Dia mengatakan lagi, masyarakat mesti dilibatkan dalam mengubah nama jalan. Seharusnya pula hal ini dikoordinasikan dengan Pimpinan DPRD Kota.
“Sebab, semua tindakan itu ada prinsip dasarnya. Apalagi hal yg berkenaan dengan nama jalan. Itu pasti berimplikasi di soal keruwetan merubah Akta Tanah dan lain-lain berikut dokumen-dokumen pemilikan warga lainnya”, sebut pria yang akrab disapa YB.

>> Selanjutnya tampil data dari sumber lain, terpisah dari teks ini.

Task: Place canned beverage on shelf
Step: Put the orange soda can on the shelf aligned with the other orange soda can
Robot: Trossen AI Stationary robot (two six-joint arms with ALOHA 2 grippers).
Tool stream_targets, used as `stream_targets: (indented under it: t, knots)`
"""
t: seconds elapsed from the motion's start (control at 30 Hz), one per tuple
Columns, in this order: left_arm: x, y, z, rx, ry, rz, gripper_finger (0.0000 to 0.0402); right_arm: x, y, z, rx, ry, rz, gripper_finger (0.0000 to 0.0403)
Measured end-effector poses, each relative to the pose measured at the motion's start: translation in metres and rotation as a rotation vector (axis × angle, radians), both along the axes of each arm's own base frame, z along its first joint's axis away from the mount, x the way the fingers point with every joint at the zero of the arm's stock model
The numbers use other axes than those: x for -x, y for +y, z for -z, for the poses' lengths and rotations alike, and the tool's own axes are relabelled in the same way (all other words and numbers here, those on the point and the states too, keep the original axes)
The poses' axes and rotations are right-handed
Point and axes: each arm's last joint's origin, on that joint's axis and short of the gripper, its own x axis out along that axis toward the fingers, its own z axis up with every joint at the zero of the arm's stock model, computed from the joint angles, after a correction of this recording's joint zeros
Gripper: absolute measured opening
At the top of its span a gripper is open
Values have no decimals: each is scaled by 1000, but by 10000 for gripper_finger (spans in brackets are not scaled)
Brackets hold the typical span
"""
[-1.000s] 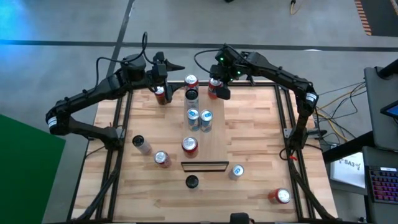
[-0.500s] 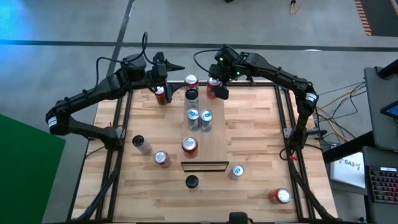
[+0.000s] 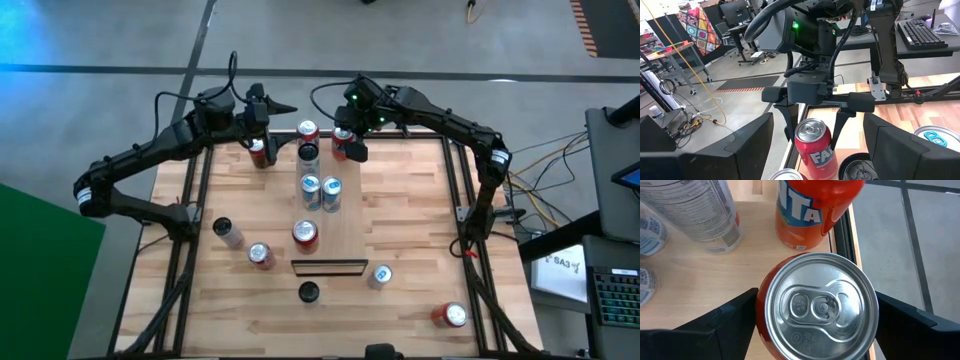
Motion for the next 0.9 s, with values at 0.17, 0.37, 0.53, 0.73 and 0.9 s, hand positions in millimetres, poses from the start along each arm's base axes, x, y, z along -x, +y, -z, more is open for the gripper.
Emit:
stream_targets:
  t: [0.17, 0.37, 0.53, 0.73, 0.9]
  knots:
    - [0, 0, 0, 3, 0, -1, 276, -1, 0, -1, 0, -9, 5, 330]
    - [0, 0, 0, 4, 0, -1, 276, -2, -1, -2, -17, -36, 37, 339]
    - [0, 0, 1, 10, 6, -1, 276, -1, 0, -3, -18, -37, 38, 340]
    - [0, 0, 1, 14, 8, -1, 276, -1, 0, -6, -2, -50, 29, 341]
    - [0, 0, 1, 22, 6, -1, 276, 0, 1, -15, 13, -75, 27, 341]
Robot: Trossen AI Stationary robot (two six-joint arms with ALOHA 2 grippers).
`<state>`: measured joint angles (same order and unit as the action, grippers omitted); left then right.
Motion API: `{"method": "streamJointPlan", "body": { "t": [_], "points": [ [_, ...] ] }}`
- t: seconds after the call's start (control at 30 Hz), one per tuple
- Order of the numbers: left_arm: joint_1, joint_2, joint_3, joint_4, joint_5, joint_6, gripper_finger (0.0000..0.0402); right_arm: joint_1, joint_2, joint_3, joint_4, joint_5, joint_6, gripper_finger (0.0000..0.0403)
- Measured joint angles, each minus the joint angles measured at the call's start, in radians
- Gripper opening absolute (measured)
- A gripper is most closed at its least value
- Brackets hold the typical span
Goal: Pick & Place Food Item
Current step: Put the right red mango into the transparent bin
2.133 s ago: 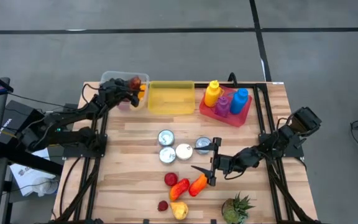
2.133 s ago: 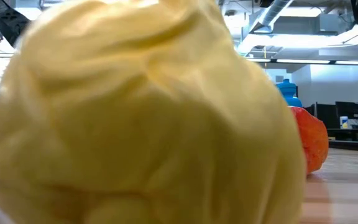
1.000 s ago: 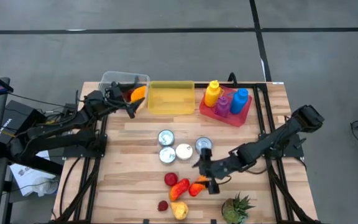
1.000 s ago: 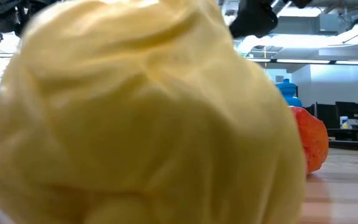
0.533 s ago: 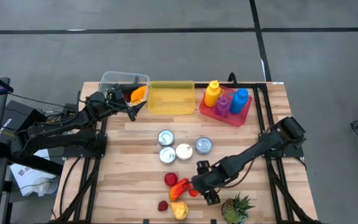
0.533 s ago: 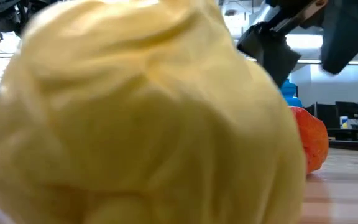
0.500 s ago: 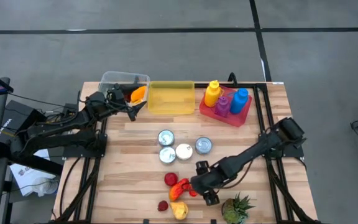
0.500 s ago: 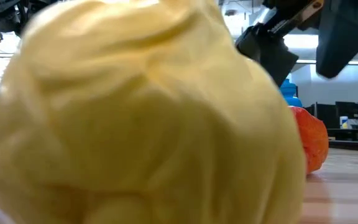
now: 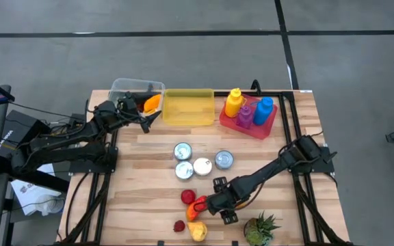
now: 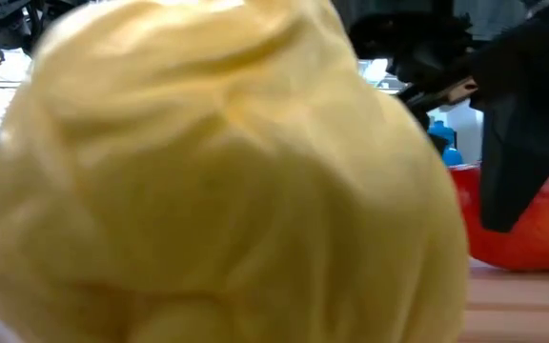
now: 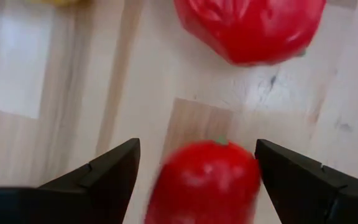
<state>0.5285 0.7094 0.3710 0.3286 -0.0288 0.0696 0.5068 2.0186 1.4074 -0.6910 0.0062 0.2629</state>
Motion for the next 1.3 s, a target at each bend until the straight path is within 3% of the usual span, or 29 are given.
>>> {"method": "streamJointPlan", "body": {
  "t": [0.23,0.5,0.7,0.87,1.1,1.3],
  "points": [
    [0.000,0.000,0.000,0.002,0.000,0.000,0.0383,0.002,-0.001,0.000,-0.028,0.050,0.026,0.0262],
    [0.000,0.000,0.000,0.002,0.000,0.000,0.0383,0.002,-0.001,0.000,-0.043,0.103,0.034,0.0150],
    [0.000,0.000,0.000,0.000,0.000,0.000,0.0383,0.002,-0.004,0.000,-0.044,0.117,0.035,0.0150],
    [0.000,0.000,0.000,-0.023,0.024,0.000,0.0383,0.008,-0.047,0.019,-0.061,0.206,0.037,0.0150],
    [0.000,0.001,0.000,-0.071,0.180,-0.047,0.0383,0.019,-0.147,0.101,-0.034,0.384,-0.021,0.0150],
    [-0.061,0.048,-0.007,-0.062,0.412,-0.082,0.0383,-0.020,-0.239,0.110,0.220,0.519,-0.219,0.0150]
  ]
}}
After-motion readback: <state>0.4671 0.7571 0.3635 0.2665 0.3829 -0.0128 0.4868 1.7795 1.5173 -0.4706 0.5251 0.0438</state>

Beberapa prinsip yang musti dipakai jika hendak merubah nama jalan, lanjutnya, antara lain, Satu, mudah dikenali masyarakat. Dua, menggunakan nama daerah atau lingkungan setempat yang sudah dikenal masyarakat. Tiga, penggunaan nama pahlawan dipertimbangkan sesuai sifat kepahlawanannya, Empat, tidak bertentangan dengan kesopanan dan ketertiban umum. Lima, tidak mengubah atau mengganti nama yang sudah tertanam di hati masyarakat dan mempunyai nilai sejarah bagi tempat tersebut. Enam, tidak bersifat promosi atau reklame. Tujuh, harus disesuaikan dengan kepentingan, sifat, dan fungsi jalan, taman, dan bangunan umum yang bersangkutan. Dan delapan,menggunakan nama jalan, taman, dan bangunan umum yang sejenis dalam kompleks atau lingkungan tertentu itu.
“Nah, perubahan nama jalan itu kan juga berimplikasi pada perubahan dokumen pemilikan warga. Dalam rejim hukum pertanahan kita, itu dibebankan secara aktif sebagai urusan warga. Jadi warga yang direpotkan,” imbuhnya.

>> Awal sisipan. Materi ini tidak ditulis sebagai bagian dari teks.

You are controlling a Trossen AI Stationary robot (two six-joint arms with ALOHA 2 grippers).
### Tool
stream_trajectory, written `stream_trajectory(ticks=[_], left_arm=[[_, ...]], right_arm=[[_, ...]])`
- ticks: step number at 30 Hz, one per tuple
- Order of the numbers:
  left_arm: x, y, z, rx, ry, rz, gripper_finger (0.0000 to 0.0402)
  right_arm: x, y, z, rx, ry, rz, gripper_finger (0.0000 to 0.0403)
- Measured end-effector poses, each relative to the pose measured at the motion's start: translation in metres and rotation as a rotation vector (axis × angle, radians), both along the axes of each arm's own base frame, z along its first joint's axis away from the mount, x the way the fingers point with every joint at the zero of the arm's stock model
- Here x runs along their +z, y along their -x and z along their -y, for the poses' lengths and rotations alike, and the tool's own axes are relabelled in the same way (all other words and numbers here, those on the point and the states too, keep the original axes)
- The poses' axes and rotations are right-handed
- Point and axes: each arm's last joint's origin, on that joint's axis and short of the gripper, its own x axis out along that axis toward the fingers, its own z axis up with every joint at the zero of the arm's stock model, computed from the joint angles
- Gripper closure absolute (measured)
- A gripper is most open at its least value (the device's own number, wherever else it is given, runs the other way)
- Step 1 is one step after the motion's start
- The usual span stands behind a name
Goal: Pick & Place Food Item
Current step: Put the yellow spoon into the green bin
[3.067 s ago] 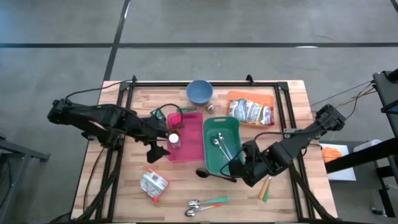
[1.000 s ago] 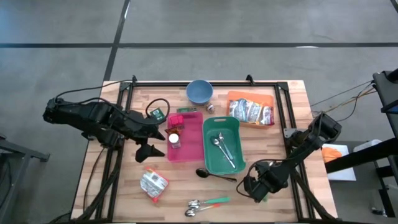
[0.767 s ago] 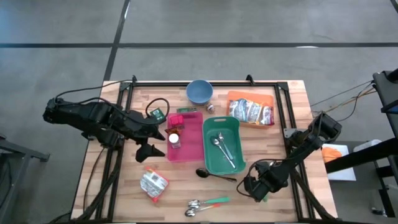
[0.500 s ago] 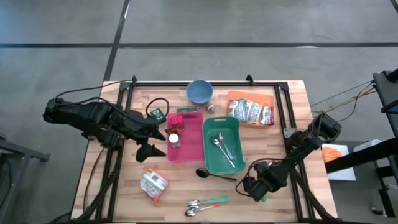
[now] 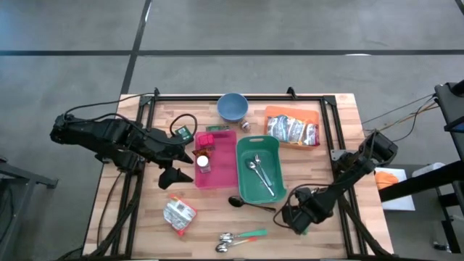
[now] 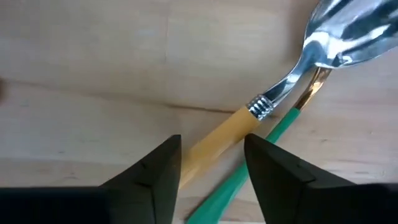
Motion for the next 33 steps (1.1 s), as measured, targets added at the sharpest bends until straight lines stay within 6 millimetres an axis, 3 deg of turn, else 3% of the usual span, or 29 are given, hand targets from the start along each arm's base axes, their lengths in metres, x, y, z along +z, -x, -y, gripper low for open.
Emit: stream_trajectory(ticks=[12,19,33], left_arm=[[0.0,0.0,0.0,-0.008,0.006,-0.002,0.0021],[0.0,0.0,0.001,-0.02,0.015,-0.006,0.0021],[0.0,0.0,0.001,-0.02,0.014,-0.008,0.0021]], right_arm=[[-0.007,-0.006,0.017,-0.012,0.016,-0.01,0.0294],[-0.007,-0.008,0.019,0.019,0.012,-0.008,0.0362],[0.003,-0.015,0.015,0.02,0.057,0.032,0.0366]])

Dengan perubahan itu nantinya, warga musti ajukan permohonan perubahan untuk melakukan pemeliharaan data.
Aturan terkait pemeliharaan data diatur dalam Peraturan Pemerintah (PP) No.24 Tahun 1997 tentang Pendaftaran Tanah. Pasal 2 PP tersebut menegaskan bahwa pendaftaran tanah dilaksanakan berlandaskan “asas mutakhir”.
Menurutnya, penjelasan pasal a quo menyebutkan, bahwa asas mutakhir menuntut dipeliharanya data pendaftaran tanah secara terus-menerus dan berkesinambungan, sehingga data yang tersimpan di Kantor Pertanahan selalu sesuai dengan keadaan nyata di lapangan.
“Bayangkan, tindakan sederhana tapi timbulkan keruwetan yg ditanggung oleh warga. Pemekaran wilayah, begitu pula halnya dengan perubahan alamat dikarenakan perubahan nama jalan, pasti berimplikasi pada itu,” demikian lanjut YB.
Ia berharap, pemerintah, di mana saat ini dipimpin Walikota baru, lebih difokuskan pada kebaruan soal penanganan korban pasca bencana Pasigala, daripada urusan nama jalan. Di mana soal itu yang saat ini masih menyisakan banyak problem dasar, yang belum selesai, khususnya hak atas hunian layak.